TEMPO.CO, Jakarta - Polisi memastikan telah memeriksa penyidik senior Komisi Pemberantasan Korupsi (KPK), Novel Baswedan, yang disiram air keras dan membuat berita acara pemeriksaan (BAP) secara resmi. "Sudah kami BAP," kata juru bicara Kepolisian Daerah Metro Jakarta Raya, Komisaris Besar Raden Prabowo Argo Yuwono, di kantor Polda Metro Jaya, Selasa, 13 Februari 2018.
Argo menuturkan pemeriksaan itu telah dilakukan pada 2017 di Singapura. Dalam pemeriksaan itu, kata Argo, Novel Baswedan dimintai keterangan terkait dengan kronologis penyerangan dirinya.
Sampai saat ini, Argo belum bisa memastikan apakah akan ada pemeriksaan tambahan terhadap sepupu Gubernur DKI Jakarta Anies Baswedan itu. "Nanti kita lihat apakah penyidik masih memerlukan atau tidak."
Komisioner Ombudsman Republik Indonesia Adrianus Meliala menyebutkan BAP Novel Baswedan ternyata tipis sekali, yakni tiga lembar. "Makanya itu bukan suatu BAP yang dalam, makanya hendak diperkaya dengan BAP yang baru."
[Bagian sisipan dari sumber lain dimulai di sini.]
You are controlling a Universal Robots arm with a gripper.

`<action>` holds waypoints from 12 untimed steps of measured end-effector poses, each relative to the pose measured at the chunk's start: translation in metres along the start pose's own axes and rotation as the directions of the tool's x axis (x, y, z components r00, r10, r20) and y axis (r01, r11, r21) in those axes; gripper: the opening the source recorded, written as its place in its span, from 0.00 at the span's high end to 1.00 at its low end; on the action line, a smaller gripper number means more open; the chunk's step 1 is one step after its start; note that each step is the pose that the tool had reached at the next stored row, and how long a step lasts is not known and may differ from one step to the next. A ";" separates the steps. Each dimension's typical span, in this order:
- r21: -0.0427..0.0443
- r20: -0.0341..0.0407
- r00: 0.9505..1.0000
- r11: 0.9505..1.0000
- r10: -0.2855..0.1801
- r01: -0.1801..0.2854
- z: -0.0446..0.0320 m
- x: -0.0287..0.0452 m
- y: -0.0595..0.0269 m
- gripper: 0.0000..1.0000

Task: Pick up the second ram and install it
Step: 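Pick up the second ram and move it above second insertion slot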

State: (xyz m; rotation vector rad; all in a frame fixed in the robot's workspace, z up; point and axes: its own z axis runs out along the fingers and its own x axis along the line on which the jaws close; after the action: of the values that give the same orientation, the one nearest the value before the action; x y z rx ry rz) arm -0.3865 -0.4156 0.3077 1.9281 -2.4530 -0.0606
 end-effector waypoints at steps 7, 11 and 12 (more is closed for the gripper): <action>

Baca: Saksi Kasus Novel Baswedan: Ketum Pemuda Muhammadiyah Beri Video
Menurut Adrianus, tidak ada salahnya jika kepolisian kembali mengambil keterangan Novel Baswedan untuk memperkaya BAP itu. "Masalahnya bahwa dari pengakuan polisi, kelihatannya Pak Novel irit bicara," tutur dia. "Kalau ditanya berbagai hal selalu bilang nanti serahkan saja kepada TGPF (tim gabungan pencari fakta)."
Penyerangan terhadap Novel Baswedan terjadi pada Selasa pagi, 11 April 2017. Novel disiram air keras setelah melaksanakan salat subuh di Masjid Al-Ikhsan, tak jauh dari rumahnya di Kelapa Gading, Jakarta Utara. Hingga saat ini, Polda Metro Jaya belum menangkap pelaku penyerangan walau telah merilis dua sketsa wajah terduga pelaku pada 24 November 2017.
Novel Baswedan merupakan penyidik KPK yang terlibat dalam pengungkapan kasus-kasus besar yang menjerat banyak pejabat negara.
Beberapa kasus Novel Baswedan di antaranya suap cek pelawat Deputi Senior Bank Indonesia Miranda Goeltom tahun 2004; korupsi Bank Jabar tahun 2009; suap bekas Bupati Buol, Sulawesi Tengah, Amran Batalipu, tahun 2011; korupsi proyek simulator SIM Korlantas Polri tahun 2012; suap ketua Mahkamah Konstitusi, Akil Mochtar, tahun 2013; dan megakorupsi proyek e-KTP 2014.